Ces expressions si frappantes en rapport avec la colère divine nous font entrevoir ce que furent les douleurs morales de l’expiation pour Celui qui resta seul sur la croix, environné des angoisses de l’obscurité profonde, rejeté par la terre, repoussé par le ciel voilé, abandonné par Dieu, dans une détresse indicible ; frappé, maudit, tel fut alors le Christ. Mystère insondable, Dieu ne put répondre à son cri déchirant, parce qu’il plut à l’Éternel de le meurtrir (És. 53:10). Boire cette coupe de colère, c’était pour Christ être meurtri, broyé, blessé dans ses affections et ses sentiments les plus intimes, comme nous l’enseignent bien des types de l’Ancien Testament : la manne, broyée sous la meule ou pilée dans le mortier (Nomb. 11:8) ; les drogues odoriférantes et l’encens pilés très fin (Ex. 30:36) ; les grains broyés de l’offrande de gâteau des premiers fruits (Lév. 2:14).

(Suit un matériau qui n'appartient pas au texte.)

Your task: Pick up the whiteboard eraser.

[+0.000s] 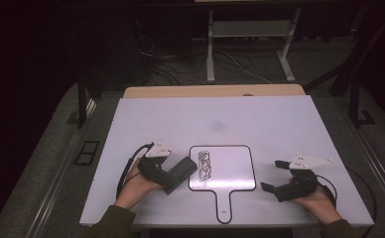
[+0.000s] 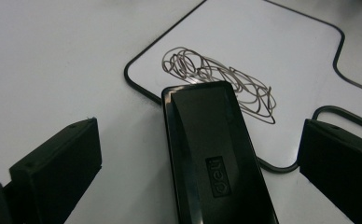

Celui qui a vidé la coupe amère à notre place nous présente maintenant, dans la Cène, une coupe de joie, de délivrance. Nous avons assisté, impuissants et passifs, à cette lutte gigantesque contre les puissances des ténèbres ; le Seigneur a été seul pour lutter et pour vaincre, mais il nous associe à lui pour jouir des fruits de sa victoire (1 Sam. 30:24). Ne le privons pas de la réponse qu’il attend, lui qui, en instituant le mémorial pour le temps de son absence, a demandé à ceux pour lesquels il a tant souffert : «Faites ceci en mémoire de moi» (1 Cor. 11:24).